Kemudian, dalam hal bersungguh-sungguh. Kita harus sadar bahwa ujung dari segala usaha kita ialah untuk akhirat kita. Coba kita pikirkan satu contoh. Kelak saat manusia dibangkitkan dari kuburnya, terdapat sekelompok manusia yang memiliki sayap dan langsung terbang menuju surga-Nya tanpa hisab. Malaikat penjaga surga bertanya, “Siapa kalian ini?” Mereka menjawab, “Kami adalah kelompok Rasulullah SAW. Kata malaikat, “Baiklah, masuk. Tapi kami ingin bertanya, apa amalan dunia kalian sehingga kalian bisa seperti ini?” Dan ternyata jawabannya ialah apa yang harus kita perbaiki tadi. Jawab mereka, “Kami menahan diri sekuat-sekuatnya untuk tidak melakukan maksiat tatkala sendirian. Sebab kami beriman kepada Allah yang Maha Melihat. Yang kedua, kami yakin Dia sudah mengatur rezeki. Dan kami menerima kalau sedang mendapatkan sedikit. Tidak sedikitnya yang kami ukur. Tetapi, kami melihat yang mengaturnya, yang memberinya, Dia.” Demikianlah, dan kita ingat Rasulullah pun memberikan pula satu semangat, “Siapa yang mampu menerima rezekinya yang sedikit dengan ikhlas, maka Allah pun akan ikhlias menerima ibadahnya yang sedikit.” Itulah cermin bagi kehidupan beragama kita. Kita mengaku beriman, tapi kerap tidak ikhlas menerima rezeki dari-Nya yang mungkin dalam ukuran kita sedikit. Itulah kelemahan kita.

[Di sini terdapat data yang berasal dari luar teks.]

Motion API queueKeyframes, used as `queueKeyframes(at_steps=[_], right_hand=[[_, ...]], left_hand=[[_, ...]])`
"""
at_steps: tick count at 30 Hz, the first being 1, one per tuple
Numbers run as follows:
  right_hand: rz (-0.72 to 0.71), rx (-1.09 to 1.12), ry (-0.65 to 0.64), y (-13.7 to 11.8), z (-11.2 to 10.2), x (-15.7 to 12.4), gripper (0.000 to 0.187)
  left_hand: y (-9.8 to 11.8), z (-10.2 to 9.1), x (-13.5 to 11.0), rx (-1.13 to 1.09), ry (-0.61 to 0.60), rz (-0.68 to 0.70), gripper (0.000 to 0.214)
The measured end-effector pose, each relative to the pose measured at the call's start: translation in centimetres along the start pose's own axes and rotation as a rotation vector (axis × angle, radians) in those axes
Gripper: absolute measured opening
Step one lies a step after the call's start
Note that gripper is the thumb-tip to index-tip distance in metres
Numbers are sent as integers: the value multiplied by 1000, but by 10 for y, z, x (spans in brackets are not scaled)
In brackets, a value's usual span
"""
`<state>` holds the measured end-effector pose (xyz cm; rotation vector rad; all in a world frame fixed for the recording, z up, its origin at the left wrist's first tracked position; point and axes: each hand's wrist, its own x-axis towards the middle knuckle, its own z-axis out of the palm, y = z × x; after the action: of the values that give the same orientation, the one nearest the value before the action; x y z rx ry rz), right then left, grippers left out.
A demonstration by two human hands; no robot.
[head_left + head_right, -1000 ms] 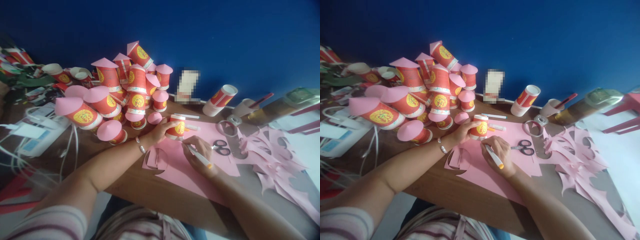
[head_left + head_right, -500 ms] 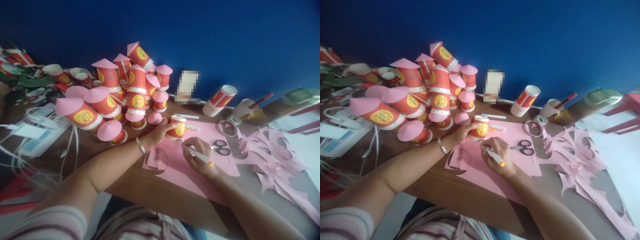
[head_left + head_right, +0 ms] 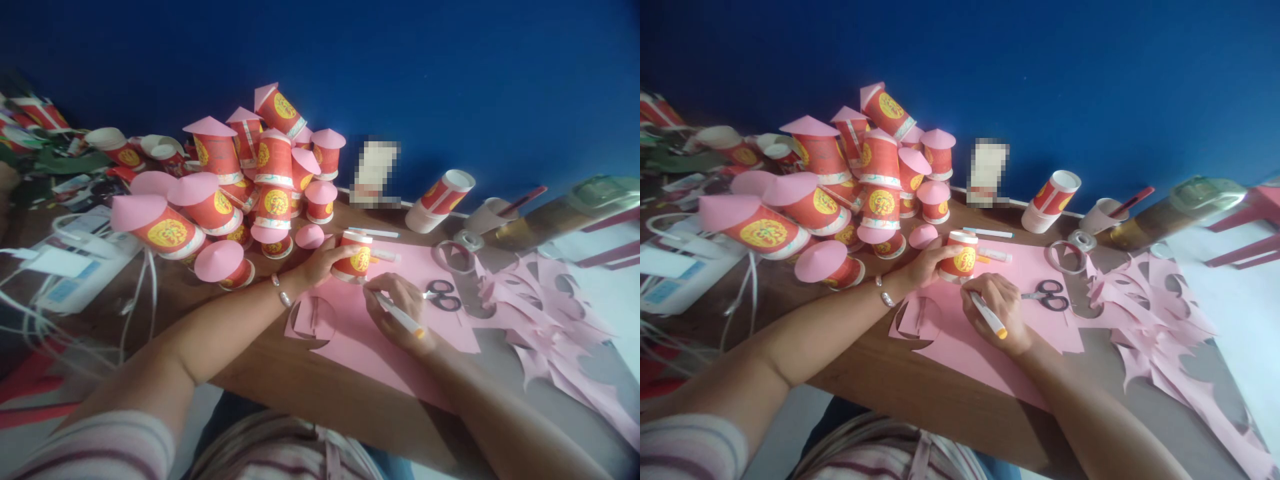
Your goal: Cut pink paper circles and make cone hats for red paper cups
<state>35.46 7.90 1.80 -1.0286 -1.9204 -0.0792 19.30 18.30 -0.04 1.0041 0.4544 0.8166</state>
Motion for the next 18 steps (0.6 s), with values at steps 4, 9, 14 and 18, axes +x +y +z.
queueKeyframes(at_steps=[4, 9, 14, 18], right_hand=[[-7, 9, -6, 1, 1, -1, 11], [-18, 8, -8, 2, 1, -1, 11], [-9, 12, 6, 4, 2, -2, 11], [15, -29, 24, 3, 3, -3, 14]], left_hand=[[0, 0, 0, 13, -5, 8, 35], [1, -1, -1, 23, -11, 5, 33], [-1, -2, -1, 13, -19, -9, 36], [0, -1, 0, 7, -14, -9, 38]])
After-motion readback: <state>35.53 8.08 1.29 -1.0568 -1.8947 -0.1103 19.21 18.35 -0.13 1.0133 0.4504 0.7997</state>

Demikianlah, upaya kita dalam membina diri terdiri atas empat langkah. Pertama, hal yang pokok, ialah carilah ilmu. Sempatkan diri datang untuk ke majelis taklim dan majelis ilmu lainnya. Kedua, setelah mendapat ilmu, kita harus yakin. Lalu, kalau sudah yakin, ridai apa yang dinasihatkan ilmu itu kepada kita. Langkah ketiga, istikamah. Kita terus mencoba, jatuh, dan terus berusaha mencoba lagi. Terus setahap demi setahap, semampu masing-masing. Adapun yang langkah atau tahapan keempat, memang paling berat. Yakni hidup dalam zuhud: tidak terlalu tergantung pada dunia lagi. Bagi mereka yang sudah mengamalkannya, zuhud ialah: meninggalkan dunia sebelum meninggal dunia.

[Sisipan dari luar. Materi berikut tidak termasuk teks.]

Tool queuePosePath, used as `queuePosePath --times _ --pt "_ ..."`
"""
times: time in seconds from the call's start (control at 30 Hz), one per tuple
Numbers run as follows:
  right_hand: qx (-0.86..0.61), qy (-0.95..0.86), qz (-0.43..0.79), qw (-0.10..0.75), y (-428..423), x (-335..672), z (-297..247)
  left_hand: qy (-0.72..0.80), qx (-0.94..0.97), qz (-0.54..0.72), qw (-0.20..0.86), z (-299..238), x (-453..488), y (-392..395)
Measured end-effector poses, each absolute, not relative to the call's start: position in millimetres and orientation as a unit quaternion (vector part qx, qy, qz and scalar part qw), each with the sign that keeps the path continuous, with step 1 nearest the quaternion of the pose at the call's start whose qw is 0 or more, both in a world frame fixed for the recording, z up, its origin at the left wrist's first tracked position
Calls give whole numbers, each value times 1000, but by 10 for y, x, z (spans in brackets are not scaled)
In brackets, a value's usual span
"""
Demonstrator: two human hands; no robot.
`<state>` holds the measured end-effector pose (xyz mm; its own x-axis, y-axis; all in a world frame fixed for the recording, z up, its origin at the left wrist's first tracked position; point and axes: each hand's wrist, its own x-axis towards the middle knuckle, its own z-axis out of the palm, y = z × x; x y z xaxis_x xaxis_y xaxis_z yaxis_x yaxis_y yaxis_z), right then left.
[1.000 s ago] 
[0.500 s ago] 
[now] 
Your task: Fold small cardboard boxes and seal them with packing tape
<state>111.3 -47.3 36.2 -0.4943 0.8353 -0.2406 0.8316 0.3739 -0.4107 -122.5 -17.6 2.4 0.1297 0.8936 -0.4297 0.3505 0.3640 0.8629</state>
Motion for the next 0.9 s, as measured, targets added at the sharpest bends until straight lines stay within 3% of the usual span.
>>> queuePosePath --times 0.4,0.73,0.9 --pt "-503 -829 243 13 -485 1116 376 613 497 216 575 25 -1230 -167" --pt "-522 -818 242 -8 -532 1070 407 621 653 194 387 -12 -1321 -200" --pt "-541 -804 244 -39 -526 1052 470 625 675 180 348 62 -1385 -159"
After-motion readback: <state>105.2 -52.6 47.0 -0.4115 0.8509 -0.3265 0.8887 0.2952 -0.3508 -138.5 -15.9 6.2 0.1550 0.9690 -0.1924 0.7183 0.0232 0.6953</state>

Dan dalam kenyataannya setan memang selalu menggoda. Agar kita lupa dan menganggap tidak ada akhirat. Kemudian, dalam keseharian pun kita menjadi lengah. Akibatnya, kita senang menunda-nunda urusan, terutama urusan akhirat. Dan puncaknya dari itu semua ialah: llalai. Lalu, akhirnya kita pun rugi. Maka, urutan klasik dalam ilmu agama itu adalah: lengah, menunda-nunda, lalai, rugi.